Before, he said, it was unsafe for them to work and “people were threatened by drones that were scanning the place and shooting.”
Juha said that at least 226 heritage and cultural sites were damaged during the war, arguing his number was higher than UNESCO’s because his teams in Gaza were able to access more areas.
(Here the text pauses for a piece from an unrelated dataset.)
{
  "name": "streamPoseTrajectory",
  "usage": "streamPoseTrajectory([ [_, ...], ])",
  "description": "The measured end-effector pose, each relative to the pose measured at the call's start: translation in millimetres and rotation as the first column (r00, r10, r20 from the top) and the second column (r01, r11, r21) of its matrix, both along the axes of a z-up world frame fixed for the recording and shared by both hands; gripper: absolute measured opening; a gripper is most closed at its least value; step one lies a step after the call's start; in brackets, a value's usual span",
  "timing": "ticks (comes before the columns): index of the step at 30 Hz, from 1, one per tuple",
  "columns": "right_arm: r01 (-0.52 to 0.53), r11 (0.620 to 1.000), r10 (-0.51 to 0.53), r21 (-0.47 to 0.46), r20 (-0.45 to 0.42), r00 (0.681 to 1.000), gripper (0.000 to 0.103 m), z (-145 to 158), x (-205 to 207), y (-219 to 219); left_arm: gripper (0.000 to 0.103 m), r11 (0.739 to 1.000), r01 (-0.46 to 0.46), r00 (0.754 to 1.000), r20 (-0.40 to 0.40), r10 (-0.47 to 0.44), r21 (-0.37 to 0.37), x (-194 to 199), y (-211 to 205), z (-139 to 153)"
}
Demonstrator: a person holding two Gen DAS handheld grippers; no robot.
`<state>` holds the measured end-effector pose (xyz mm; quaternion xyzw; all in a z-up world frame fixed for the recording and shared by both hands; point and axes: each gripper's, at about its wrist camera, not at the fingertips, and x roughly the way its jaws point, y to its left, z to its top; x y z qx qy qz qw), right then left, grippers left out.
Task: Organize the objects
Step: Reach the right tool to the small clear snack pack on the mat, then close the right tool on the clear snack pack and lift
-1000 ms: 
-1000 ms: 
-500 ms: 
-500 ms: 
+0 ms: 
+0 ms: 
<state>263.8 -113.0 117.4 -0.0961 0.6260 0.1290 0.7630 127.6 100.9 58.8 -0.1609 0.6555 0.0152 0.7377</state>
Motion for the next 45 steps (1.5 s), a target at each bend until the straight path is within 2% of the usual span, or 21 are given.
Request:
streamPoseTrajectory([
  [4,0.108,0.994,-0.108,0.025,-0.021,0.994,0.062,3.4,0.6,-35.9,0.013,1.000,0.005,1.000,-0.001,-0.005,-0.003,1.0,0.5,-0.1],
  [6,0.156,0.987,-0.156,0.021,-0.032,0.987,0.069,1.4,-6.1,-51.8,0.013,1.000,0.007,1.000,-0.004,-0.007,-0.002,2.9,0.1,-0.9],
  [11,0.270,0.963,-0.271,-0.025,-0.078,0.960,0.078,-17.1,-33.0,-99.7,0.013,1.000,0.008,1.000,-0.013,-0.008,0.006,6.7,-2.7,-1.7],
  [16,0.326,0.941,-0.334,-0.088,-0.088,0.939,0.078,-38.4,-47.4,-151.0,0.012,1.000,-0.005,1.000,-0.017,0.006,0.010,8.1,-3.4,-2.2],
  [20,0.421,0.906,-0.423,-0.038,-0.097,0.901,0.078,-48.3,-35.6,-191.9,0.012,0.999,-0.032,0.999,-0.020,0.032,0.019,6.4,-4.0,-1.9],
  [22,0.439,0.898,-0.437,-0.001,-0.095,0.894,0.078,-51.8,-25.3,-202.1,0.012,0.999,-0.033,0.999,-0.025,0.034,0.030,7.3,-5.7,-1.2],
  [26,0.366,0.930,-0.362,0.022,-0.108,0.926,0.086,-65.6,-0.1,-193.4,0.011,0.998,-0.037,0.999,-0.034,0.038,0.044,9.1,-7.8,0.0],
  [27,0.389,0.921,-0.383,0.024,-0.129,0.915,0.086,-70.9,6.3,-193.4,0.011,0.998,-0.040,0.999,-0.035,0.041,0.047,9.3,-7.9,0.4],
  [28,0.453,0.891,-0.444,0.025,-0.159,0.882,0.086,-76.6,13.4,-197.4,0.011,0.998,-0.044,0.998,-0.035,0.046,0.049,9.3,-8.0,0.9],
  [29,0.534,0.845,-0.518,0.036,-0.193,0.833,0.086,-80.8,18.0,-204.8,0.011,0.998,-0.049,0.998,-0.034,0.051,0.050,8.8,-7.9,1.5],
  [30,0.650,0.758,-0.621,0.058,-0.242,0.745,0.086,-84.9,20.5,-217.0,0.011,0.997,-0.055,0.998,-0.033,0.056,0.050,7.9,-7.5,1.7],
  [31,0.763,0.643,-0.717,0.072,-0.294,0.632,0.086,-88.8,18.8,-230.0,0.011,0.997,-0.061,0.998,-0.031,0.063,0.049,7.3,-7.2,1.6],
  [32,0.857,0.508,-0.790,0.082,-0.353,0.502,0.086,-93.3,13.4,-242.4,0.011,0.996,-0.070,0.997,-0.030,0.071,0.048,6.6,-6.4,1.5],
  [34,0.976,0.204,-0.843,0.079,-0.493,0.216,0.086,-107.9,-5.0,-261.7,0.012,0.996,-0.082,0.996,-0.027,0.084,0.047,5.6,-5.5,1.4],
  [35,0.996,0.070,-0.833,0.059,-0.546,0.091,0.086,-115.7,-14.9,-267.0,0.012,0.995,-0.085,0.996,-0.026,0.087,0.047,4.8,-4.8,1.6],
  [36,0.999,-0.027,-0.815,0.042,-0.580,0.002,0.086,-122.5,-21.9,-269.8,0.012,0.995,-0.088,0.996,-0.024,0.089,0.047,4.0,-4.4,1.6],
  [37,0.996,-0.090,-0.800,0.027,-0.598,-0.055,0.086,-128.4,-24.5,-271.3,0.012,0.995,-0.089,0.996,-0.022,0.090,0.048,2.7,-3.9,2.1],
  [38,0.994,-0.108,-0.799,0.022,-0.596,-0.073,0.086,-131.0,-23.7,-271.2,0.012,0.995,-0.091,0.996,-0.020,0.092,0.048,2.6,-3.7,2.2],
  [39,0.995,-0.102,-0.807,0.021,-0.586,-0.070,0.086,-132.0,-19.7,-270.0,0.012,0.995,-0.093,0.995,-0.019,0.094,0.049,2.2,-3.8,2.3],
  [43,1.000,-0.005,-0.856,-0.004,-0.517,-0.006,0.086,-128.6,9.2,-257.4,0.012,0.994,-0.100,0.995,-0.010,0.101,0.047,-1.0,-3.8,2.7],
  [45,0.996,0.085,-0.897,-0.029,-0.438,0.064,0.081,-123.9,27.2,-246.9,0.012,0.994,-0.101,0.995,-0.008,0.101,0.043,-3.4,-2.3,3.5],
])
Juha’s organization is loosely affiliated with the Ramallah-based Palestinian Authority’s Ministry of Antiquities, he said.
“Our cultural heritage is the identity and memory of the Palestinian people,” Dahdar said in Gaza City.
“Before the war, the Pasha’s Palace contained more than 17,000 artifacts, but unfortunately, all of them disappeared after the invasion of the Old City of Gaza,” he said.
He added that his team had since recovered 20 important artifacts dating back to the Roman, Byzantine, and Islamic eras.
Gaza’s history stretches back thousands of years, making the tiny Palestinian territory a treasure trove of archeological artifacts from past civilizations, including Canaanites, Egyptians, Persians, and Greeks.
“We are ... salvaging the archeological stones in preparation for future restoration work, as well as rescuing and extracting any artifacts that were on display inside the Pasha Palace,” Dahdar said.
As the pile of excavated rubble already several meters high grew, one craftsman carefully restored a piece of stonework bearing a cross mounted with an Islamic crescent.
Another delicately brushed the dust off stonework bearing religious calligraphy.
“We are not talking about just an old building, but rather we are dealing with buildings dating back to different eras,” said Dahdar.